Половодова обвела кругом глазами и сделала легкую гримасу.
– Ведь это кабак какой-то… – проговорила она, брезгливо подбирая правой рукой трен платья.
Она прошла в зеленую угловую комнату, где было мало огня и публика не так толкалась прямо под носом.

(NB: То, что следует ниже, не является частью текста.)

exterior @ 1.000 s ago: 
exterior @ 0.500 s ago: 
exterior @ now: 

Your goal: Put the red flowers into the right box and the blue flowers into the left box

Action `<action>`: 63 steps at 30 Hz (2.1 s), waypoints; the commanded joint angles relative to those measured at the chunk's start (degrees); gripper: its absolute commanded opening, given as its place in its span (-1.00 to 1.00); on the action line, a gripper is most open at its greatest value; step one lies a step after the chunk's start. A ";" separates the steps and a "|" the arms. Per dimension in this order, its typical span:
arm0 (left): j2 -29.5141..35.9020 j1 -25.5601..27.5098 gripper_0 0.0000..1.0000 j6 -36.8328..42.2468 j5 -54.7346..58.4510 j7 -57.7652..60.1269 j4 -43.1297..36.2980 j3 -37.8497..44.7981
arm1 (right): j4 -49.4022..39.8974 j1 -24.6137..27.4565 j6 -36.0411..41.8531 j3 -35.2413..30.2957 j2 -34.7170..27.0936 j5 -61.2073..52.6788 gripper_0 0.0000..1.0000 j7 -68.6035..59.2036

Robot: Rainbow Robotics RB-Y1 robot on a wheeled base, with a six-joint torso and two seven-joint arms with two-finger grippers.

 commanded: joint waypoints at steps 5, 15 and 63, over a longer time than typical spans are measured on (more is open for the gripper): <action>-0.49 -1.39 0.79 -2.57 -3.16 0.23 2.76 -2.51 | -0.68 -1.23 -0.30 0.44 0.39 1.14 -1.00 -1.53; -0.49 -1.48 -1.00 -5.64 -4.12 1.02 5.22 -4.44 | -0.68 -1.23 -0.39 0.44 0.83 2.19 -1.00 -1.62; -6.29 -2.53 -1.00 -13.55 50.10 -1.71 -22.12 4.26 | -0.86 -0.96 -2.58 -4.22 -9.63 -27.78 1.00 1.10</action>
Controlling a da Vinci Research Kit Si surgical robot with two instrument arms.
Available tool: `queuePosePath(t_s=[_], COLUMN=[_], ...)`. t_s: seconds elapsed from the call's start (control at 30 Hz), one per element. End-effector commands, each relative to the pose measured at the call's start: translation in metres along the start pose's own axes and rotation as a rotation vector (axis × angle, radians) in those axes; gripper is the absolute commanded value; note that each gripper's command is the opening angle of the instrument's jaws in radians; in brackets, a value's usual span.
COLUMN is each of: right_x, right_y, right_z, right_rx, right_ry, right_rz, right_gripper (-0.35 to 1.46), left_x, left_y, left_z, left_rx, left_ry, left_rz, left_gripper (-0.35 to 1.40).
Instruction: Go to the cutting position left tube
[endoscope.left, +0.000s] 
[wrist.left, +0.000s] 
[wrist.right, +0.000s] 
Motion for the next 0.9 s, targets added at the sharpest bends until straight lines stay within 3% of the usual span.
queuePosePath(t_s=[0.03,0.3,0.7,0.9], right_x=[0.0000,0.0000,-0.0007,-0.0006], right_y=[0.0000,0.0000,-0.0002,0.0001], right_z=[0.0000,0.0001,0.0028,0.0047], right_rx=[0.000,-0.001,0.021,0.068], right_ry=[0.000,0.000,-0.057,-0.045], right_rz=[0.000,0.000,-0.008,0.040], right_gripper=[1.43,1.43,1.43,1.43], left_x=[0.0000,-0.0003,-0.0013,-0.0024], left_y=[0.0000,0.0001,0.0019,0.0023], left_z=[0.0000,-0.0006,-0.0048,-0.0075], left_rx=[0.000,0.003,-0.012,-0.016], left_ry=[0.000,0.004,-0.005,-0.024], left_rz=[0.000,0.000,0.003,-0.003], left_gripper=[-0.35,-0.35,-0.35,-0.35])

Но едва им удалось перекинуться несколькими фразами, как показался лакей во фраке и подошел прямо к Привалову.
– Вас, Сергей Александрыч, спрашивают-с, – почтительно доложил он, перебирая в руках салфетку.
– Кто?
– Там, внизу-с… Ваш человек.
Привалов оставил Половодову и сошел вниз, где в передней действительно ждал его Ипат с письмом в руках.

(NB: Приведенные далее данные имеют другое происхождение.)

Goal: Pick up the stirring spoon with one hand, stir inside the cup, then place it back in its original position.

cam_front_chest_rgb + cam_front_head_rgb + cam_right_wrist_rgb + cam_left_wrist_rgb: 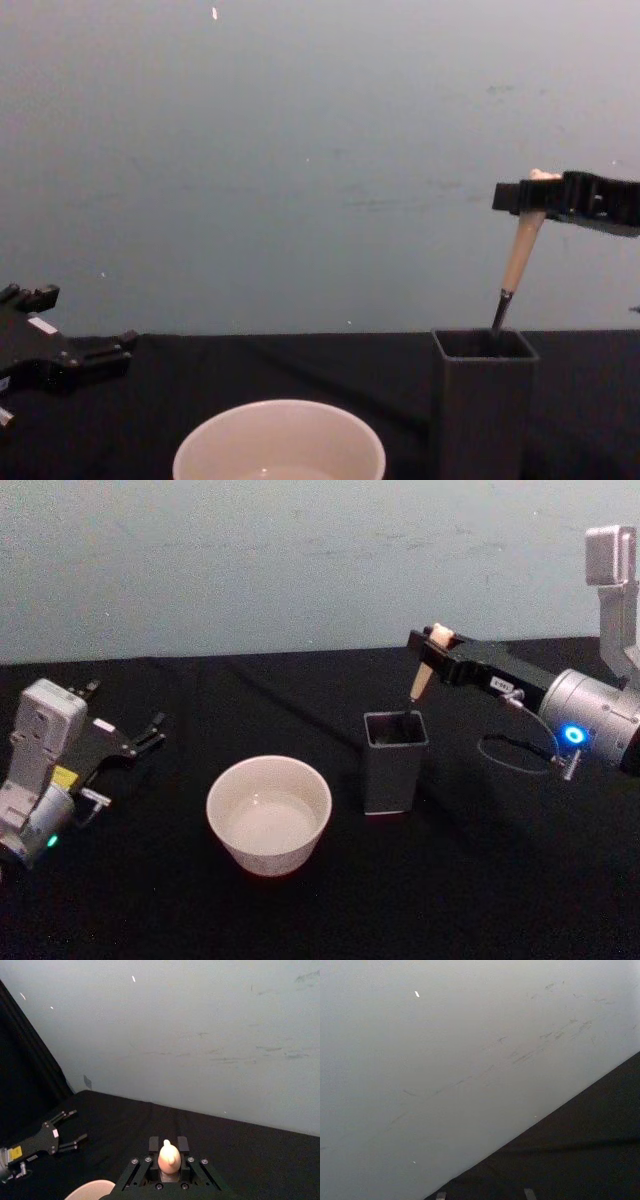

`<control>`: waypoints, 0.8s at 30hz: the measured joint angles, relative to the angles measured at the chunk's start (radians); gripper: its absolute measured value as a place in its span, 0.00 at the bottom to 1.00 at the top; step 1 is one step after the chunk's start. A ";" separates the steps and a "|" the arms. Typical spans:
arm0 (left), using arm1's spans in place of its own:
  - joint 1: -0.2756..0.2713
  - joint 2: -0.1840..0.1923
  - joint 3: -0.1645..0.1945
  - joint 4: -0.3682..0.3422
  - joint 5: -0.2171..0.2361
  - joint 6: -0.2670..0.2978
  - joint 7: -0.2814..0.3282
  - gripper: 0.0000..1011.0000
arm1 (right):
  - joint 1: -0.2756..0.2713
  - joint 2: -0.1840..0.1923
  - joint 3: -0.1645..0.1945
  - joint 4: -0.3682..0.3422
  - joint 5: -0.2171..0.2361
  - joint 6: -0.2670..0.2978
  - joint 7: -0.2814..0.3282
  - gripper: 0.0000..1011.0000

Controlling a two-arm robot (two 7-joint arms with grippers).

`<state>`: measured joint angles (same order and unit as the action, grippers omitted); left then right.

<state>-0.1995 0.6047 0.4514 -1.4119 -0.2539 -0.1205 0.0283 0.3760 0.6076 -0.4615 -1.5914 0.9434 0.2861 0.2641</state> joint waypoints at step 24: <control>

– С кульером… – проговорил он, переминаясь с ноги на ногу. – Я только стал сапоги чистить, а в окно как забарсят… ей-богу!..
Привалов не слушал его и торопливо пробегал письмо, помеченное Шатровским заводом. Это писал Костя. Он получил из Петербурга известие, что дело по опеке затянется надолго, если Привалов лично не явится как можно скорее туда, чтобы сейчас же начать хлопоты в сенате. Бахарев умолял Привалова бросить все в Узле и ехать в Петербург. Это известие бросило Привалова в холодный пот: оно было уж совсем некстати…
«Ну, что?» – спросила глазами Антонида Ивановна, когда Привалов вернулся в свой уголок.
Он подал ей письмо.
– Значит, ты бросишь меня? – упавшим голосом спросила она, опуская глаза и ощипывая одной рукой какую-то оборку на своем платье.